• **Your objective**
Every line below that has the string "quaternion" needs to be copied.

[Collection entries]

● ● ● ●

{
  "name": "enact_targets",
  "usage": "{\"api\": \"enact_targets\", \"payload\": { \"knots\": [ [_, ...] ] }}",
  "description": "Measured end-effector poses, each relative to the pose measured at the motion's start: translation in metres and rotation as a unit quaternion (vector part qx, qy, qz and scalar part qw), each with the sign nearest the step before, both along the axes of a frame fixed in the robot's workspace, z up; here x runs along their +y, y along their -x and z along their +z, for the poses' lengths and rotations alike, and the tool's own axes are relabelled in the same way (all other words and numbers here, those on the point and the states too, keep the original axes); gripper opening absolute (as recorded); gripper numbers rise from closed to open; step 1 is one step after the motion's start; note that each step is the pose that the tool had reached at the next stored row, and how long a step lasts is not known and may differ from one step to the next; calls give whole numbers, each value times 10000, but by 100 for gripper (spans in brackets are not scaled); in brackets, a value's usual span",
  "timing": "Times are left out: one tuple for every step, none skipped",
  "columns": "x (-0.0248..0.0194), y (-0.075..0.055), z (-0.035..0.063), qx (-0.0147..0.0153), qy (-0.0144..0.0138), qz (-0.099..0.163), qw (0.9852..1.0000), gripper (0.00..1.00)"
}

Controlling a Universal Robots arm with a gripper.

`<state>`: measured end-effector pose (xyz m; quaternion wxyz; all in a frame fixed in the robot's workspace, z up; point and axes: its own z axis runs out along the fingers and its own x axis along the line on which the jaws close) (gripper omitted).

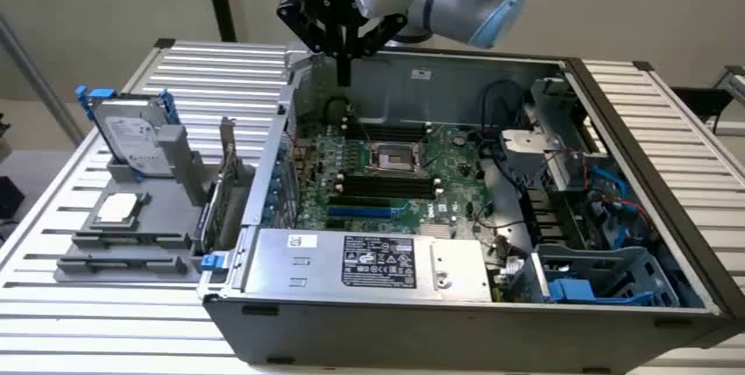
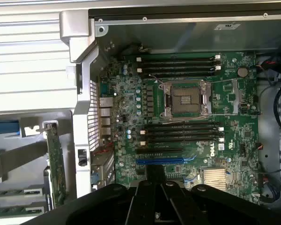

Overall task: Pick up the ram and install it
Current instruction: 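Reach for the ram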

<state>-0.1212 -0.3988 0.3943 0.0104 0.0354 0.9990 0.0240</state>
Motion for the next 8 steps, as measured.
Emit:
{"api": "enact_targets", "payload": {
  "knots": [
    [0, 0, 0, 0, 0, 0, 10000, 11],
    [0, 0, 0, 0, 0, 0, 10000, 11],
    [0, 0, 0, 0, 0, 0, 10000, 11],
    [0, 0, 0, 0, 0, 0, 10000, 11],
    [0, 0, 0, 0, 0, 0, 10000, 11],
    [0, 0, 0, 0, 0, 0, 10000, 11],
    [0, 0, 0, 0, 0, 0, 10000, 11],
    [0, 0, 0, 0, 0, 0, 10000, 11]
  ]
}}
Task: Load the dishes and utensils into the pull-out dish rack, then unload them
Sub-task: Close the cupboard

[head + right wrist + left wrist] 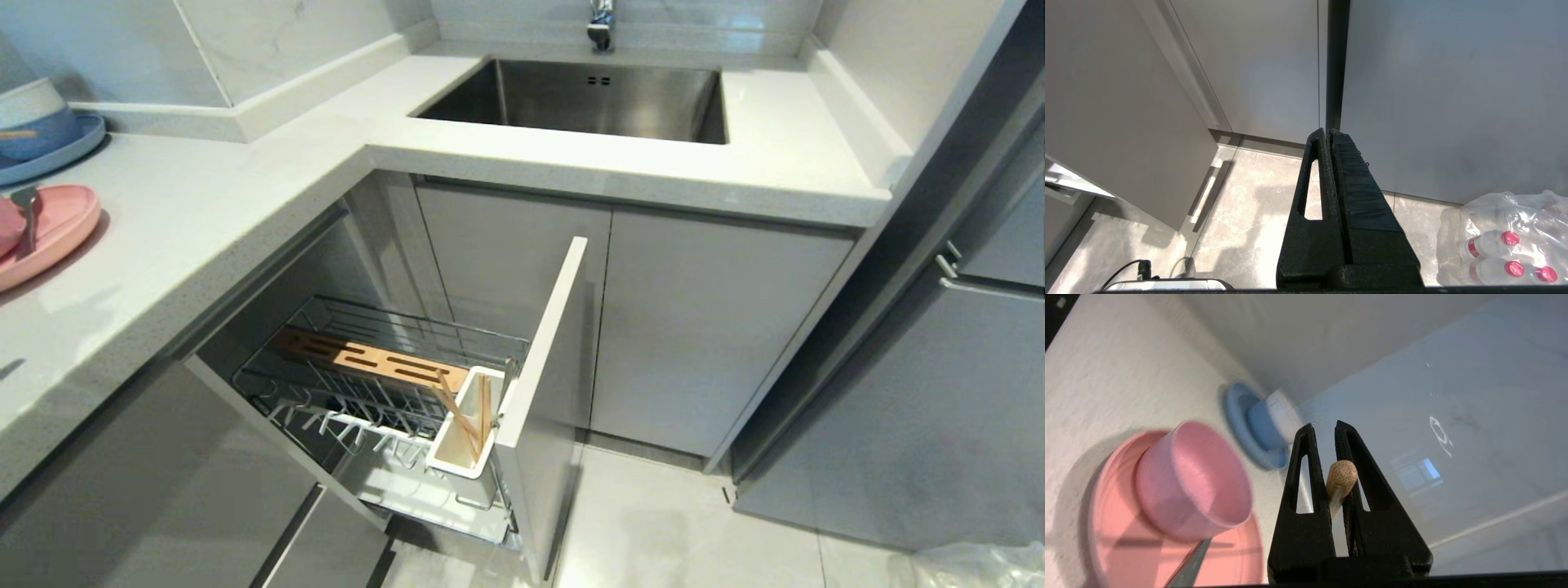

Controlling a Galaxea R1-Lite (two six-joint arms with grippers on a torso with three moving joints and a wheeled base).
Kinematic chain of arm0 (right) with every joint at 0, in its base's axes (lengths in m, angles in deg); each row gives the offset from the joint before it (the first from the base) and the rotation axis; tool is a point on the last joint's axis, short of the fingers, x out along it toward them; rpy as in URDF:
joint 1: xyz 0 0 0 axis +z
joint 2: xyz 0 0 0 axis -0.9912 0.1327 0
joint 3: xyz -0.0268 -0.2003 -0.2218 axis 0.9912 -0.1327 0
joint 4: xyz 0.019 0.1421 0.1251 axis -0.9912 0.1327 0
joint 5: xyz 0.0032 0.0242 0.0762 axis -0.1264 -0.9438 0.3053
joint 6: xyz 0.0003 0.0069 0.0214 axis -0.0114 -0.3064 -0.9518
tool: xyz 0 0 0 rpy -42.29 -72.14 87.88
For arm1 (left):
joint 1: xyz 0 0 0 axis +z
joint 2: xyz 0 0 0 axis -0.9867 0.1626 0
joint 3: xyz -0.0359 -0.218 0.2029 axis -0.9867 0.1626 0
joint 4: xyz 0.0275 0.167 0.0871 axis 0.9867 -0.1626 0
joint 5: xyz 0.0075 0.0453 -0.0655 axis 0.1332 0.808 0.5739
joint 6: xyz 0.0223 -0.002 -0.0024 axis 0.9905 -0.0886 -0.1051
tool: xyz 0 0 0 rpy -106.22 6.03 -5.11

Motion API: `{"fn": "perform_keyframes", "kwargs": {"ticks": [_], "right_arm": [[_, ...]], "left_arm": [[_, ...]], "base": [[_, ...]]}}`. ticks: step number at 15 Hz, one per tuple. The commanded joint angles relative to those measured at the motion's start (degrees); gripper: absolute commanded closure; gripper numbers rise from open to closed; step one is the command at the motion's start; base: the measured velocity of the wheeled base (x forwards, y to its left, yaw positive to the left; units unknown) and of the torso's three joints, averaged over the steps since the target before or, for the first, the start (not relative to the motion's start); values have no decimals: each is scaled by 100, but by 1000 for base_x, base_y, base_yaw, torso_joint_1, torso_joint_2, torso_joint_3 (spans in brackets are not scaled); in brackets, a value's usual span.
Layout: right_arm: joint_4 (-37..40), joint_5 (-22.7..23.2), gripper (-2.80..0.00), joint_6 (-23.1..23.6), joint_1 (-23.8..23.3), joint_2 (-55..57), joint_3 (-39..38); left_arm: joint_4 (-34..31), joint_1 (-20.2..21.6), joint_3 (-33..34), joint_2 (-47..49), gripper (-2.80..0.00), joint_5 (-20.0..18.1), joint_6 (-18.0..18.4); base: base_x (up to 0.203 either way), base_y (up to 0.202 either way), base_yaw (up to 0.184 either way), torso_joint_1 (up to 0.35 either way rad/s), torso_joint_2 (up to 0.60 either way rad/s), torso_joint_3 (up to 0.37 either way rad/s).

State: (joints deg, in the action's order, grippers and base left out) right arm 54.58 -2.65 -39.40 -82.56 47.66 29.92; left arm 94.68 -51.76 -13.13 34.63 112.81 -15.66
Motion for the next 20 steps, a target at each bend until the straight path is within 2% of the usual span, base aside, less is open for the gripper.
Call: {"fn": "perform_keyframes", "kwargs": {"ticks": [1,3,4,6,10,11,14,16,19,20], "right_arm": [[-1,0,0,-3,1,0,-9],[-1,0,0,-3,1,0,-9],[-1,0,0,-3,1,0,-9],[-1,0,0,-3,1,0,-9],[-1,0,0,-3,1,0,-9],[-1,0,0,-3,1,0,-9],[-1,0,0,-3,1,0,-9],[-1,0,0,-3,1,0,-9],[-1,0,0,-3,1,0,-9],[-1,0,0,-3,1,0,-9]], "left_arm": [[-273,14,11,253,0,-1,-250],[-1010,-8,8,413,0,-275,-840],[-1175,-6,14,478,0,-444,-1057],[-1249,10,17,577,0,-588,-1164],[-1253,14,35,644,0,-614,-1238],[-1262,43,41,656,0,-675,-1397],[-1193,274,23,559,0,-759,-1498],[-1186,384,10,447,0,-770,-1731],[-1185,426,4,393,0,-823,-1779],[-1187,426,-2,402,0,-1035,-1797]], "base": [[0,0,0,0,0,0],[0,0,0,0,0,0],[0,0,0,0,0,0],[0,0,0,0,0,0],[0,0,0,0,0,0],[0,0,0,0,0,0],[0,0,0,12,1,1],[0,0,0,0,0,0],[0,0,0,0,0,0],[0,0,0,0,0,0]]}}
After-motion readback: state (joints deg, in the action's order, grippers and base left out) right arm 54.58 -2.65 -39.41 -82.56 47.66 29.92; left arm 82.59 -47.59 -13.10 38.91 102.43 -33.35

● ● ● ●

• **Result of the task**
  "description": "Measured end-effector poses, each relative to the pose measured at the motion's start: translation in metres and rotation as a unit quaternion (vector part qx, qy, qz and scalar part qw), each with the sign nearest the step before, both along the axes of a frame fixed in the robot's workspace, z up; here x runs along their +y, y along their -x and z along their +z, for the poses' lengths and rotations alike, and the tool's own axes are relabelled in the same way (all other words and numbers here, those on the point and the states too, keep the original axes); gripper opening absolute (as recorded); gripper numbers rise from closed to open; step 1 is one step after the motion's start; note that each step is the pose that the tool had reached at the next stored row, and how long a step lasts is not known and may differ from one step to the next; calls give whole numbers, each value times 10000, but by 100 for gripper (spans in brackets are not scaled); in brackets, a value's usual span",
`<state>`: measured end-effector pose (xyz m; quaternion wxyz; all in a frame fixed in the robot's workspace, z up; point and axes: its own z axis runs out along the fingers and its own x axis along the line on which the jaws close) (gripper omitted).

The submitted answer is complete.